RECORDS FOR THE TASK

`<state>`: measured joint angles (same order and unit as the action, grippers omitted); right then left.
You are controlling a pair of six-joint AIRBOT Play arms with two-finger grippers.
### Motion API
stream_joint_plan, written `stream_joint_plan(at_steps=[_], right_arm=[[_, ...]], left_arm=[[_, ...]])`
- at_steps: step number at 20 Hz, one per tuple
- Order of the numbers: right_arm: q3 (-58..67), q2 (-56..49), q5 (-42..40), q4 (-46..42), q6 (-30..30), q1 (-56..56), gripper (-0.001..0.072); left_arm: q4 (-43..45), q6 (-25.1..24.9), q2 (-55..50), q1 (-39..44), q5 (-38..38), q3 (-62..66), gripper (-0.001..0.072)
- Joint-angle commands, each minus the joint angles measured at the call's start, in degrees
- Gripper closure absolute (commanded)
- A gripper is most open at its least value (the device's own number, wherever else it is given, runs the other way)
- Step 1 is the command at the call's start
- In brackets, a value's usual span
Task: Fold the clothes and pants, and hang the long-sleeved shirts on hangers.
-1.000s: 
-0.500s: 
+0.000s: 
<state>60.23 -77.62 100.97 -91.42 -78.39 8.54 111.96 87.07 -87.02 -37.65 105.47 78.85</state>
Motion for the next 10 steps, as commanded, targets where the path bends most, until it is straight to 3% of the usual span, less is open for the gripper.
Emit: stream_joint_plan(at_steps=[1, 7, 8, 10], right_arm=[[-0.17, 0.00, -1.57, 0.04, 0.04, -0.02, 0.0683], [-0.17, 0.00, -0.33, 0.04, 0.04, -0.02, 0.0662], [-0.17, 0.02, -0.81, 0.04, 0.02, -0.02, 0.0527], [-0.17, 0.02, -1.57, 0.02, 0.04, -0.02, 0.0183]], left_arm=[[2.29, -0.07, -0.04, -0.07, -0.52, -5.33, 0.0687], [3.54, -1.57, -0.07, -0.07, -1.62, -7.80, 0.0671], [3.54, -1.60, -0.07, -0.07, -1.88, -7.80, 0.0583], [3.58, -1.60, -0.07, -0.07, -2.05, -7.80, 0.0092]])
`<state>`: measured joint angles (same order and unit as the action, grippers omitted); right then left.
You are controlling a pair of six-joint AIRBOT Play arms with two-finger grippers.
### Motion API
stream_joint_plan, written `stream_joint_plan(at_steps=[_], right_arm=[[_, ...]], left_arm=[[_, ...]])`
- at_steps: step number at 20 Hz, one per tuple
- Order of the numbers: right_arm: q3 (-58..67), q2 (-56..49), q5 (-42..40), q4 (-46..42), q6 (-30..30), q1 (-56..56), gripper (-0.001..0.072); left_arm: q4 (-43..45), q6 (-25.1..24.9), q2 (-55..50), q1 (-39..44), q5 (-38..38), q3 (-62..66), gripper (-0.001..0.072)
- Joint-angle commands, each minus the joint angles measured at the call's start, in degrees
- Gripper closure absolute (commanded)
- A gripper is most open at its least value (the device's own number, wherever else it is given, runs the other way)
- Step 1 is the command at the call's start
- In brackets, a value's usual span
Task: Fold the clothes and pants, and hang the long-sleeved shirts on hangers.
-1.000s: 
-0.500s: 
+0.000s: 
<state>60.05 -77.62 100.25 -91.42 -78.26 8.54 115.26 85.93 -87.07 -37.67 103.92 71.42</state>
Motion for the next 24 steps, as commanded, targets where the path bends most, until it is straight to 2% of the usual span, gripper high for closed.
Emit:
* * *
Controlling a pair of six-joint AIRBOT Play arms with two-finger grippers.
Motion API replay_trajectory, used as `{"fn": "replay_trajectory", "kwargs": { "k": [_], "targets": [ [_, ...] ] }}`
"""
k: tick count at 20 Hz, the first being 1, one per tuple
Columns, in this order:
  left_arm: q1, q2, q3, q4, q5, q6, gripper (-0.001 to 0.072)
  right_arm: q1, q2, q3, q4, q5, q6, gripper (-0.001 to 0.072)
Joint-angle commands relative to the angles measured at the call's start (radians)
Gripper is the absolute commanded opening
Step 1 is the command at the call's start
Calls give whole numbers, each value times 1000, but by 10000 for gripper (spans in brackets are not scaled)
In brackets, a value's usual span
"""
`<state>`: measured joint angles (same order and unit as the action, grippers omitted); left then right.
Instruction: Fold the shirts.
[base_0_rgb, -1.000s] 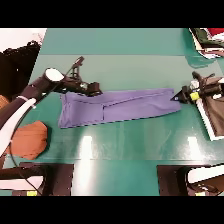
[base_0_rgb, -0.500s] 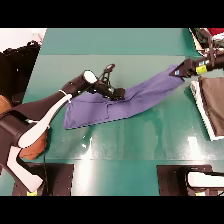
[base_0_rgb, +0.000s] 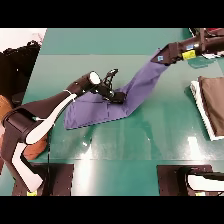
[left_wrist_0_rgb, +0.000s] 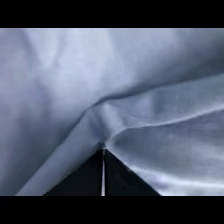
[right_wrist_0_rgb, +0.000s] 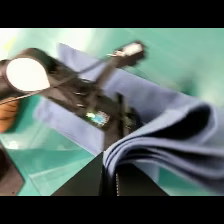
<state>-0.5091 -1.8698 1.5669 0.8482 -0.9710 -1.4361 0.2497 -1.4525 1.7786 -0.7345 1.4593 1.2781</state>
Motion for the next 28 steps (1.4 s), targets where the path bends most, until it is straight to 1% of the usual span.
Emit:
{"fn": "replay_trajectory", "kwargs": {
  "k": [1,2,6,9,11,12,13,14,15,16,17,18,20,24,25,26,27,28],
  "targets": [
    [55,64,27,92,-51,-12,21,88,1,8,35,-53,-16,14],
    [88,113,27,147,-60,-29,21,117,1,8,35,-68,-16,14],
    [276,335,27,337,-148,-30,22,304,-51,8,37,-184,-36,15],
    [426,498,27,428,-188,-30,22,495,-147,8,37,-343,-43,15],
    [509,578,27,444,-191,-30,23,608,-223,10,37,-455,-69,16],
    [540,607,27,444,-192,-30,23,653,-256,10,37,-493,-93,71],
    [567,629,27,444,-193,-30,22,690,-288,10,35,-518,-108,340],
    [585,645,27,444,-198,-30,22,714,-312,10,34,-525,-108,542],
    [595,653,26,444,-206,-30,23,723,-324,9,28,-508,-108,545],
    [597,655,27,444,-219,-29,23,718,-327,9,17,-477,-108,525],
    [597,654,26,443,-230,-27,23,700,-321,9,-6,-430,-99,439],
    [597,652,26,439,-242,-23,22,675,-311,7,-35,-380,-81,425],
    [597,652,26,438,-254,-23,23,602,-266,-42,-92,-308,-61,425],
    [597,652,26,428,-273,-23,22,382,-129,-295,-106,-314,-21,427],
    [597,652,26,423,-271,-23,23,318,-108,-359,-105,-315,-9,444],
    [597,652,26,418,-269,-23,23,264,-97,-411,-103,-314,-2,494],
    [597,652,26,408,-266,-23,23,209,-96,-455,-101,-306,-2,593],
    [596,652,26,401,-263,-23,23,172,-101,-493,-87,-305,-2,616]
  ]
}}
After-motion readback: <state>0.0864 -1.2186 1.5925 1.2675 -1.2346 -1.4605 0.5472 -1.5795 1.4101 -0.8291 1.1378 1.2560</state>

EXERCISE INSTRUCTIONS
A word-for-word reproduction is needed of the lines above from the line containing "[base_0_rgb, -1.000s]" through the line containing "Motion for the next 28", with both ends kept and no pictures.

RESULT OF THIS EXERCISE
[base_0_rgb, -1.000s] 
[base_0_rgb, -0.500s] 
[base_0_rgb, +0.000s] 
[left_wrist_0_rgb, +0.000s] 
[right_wrist_0_rgb, +0.000s] 
<state>-0.5091 -1.8698 1.5669 0.8482 -0.9710 -1.4361 0.2497 -1.4525 1.7786 -0.7345 1.4593 1.2781</state>
Motion for the next 28 steps (1.4 s), targets where the path bends most, until it is straight to 1% of the usual span.

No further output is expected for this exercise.